Re: [PATCH linux-next] mm/madvise: allow KSM hints for process_madvise

Michal Hocko <mhocko@xxxxxxxx> · Mon, 4 Jul 2022 08:48:06 +0200

On Fri 01-07-22 21:12:56, David Hildenbrand wrote:
> On 01.07.22 15:19, Michal Hocko wrote:
> > On Fri 01-07-22 14:39:24, David Hildenbrand wrote:
> >>> I am not sure about exact details of the KSM implementation but if that
> >>> is not a desirable behavior then it should be handled on the KSM level.
> >>> The very sam thing can easily happen in a multithreaded (or in general
> >>> multi-process with shared mm) environment as well.
> >>
> >> I don't quite get what you mean.
> > 
> > I meant to say that if KSM needs to be aware of a special CoW semantic
> > then it should be handled on the KSM layer regardless whether the KSM
> > has been set by the process itself or any other process that has acccess
> > to the MM. process_madvise is just another way to access a remote MM
> > other than sharing the full MM.
> 
> Okay.
> 
> KSM has been a corner case feature that was restricted to well-defined
> and well-tested environments. Until recently, R/O pins of any KSM pages
> was essentially completely unreliably. And applications don't expect
> such surprises. The shared zeropage is most probably the last
> problematic piece.
> 
> Yes, we're getting there that it's a real feature that can see more
> (forced) wide-spread use. However, until the known issues in KSM have
> been fixed (e.g., below -- there is a whole list of papers regarding
> attacks on memory deduplication), it should be limited to well defined
> environments and applications only -- IMHO.

Very much agreed on all this! To be completely honest I am not really
sure that all those consequences are widely understood and optmizing
solely on memory savings is a very short sighted strategy IMO. But, it
seems that there is a demand for this feature and previous attempts for
APIs were much worse both from the semantic and maintainability POV. I
am not sure we can get anything more sane than madvise.

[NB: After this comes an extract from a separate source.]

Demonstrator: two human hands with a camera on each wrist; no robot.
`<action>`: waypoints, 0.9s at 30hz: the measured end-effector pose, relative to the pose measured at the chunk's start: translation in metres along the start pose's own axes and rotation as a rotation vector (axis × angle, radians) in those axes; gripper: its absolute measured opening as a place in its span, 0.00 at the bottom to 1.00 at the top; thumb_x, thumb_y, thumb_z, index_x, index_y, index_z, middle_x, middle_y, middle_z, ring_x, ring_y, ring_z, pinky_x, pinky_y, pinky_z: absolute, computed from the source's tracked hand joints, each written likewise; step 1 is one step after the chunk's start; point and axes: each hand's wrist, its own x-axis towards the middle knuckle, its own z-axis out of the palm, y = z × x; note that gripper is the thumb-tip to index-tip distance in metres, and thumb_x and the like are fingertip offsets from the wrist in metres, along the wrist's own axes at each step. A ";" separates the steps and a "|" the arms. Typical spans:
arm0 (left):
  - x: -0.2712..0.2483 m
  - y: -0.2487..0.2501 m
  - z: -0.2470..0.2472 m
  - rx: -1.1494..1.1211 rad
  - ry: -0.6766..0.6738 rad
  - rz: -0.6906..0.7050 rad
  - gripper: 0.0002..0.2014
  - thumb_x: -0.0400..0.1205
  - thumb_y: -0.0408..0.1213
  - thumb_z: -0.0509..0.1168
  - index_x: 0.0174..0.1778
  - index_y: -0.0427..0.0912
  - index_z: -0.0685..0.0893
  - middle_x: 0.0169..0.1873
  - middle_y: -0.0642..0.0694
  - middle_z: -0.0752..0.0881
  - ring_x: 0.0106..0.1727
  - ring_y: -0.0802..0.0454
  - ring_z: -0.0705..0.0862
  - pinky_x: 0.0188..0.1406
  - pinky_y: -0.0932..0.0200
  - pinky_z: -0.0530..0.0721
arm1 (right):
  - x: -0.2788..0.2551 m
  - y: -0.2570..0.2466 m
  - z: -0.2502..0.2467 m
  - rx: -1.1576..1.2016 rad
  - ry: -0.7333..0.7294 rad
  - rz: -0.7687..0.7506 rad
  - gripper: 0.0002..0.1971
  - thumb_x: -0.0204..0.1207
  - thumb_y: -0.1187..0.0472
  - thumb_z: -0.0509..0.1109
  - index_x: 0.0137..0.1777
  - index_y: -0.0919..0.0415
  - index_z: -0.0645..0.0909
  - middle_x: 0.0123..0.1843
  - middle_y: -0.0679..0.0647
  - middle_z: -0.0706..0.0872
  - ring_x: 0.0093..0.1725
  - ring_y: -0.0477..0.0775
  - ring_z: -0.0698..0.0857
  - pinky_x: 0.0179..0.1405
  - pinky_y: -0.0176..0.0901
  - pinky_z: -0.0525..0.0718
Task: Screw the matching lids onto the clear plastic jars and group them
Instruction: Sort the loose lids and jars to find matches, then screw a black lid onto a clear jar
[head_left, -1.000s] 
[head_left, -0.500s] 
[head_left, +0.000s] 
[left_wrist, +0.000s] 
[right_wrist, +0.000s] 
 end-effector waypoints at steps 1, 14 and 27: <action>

I also very much agree that current shortcomings have to be adressed
first before we open this can of worms to 3rd party actors. I was not
aware of those so thank for bringing them up. Maybe I was overly
optimistic here.

So I guess we have following questions to answer:
1) Do we really want to support KSM triggered by 3rd party? Does it
impose new challenges other than existing ones in multi "threaded"
environemnts?
2) If yes, is the process_madvise the most appropriate existing API? Or
do we need a new one?
3) Should this be a highly privileged operation or we want to allow
userspace to shoot its feet because consequences are subtle and not very
well understood?

> So what I want to express here is that if we're adding an interface that
> can be used to just enable KSM on the whole system easily, it might be a
> bit to soon for that. No matter what you document, people will ignore it.

Agreed.

> OTOH, if this is a real debug feature that will only be available in
> specific debug/test scenarios (kernel config? toggle? whatsoever?), then
> it's "better". If that is already the case, good.

No, I think this is aimed to real production deployments.

Thanks!
-- 
Michal Hocko
SUSE Labs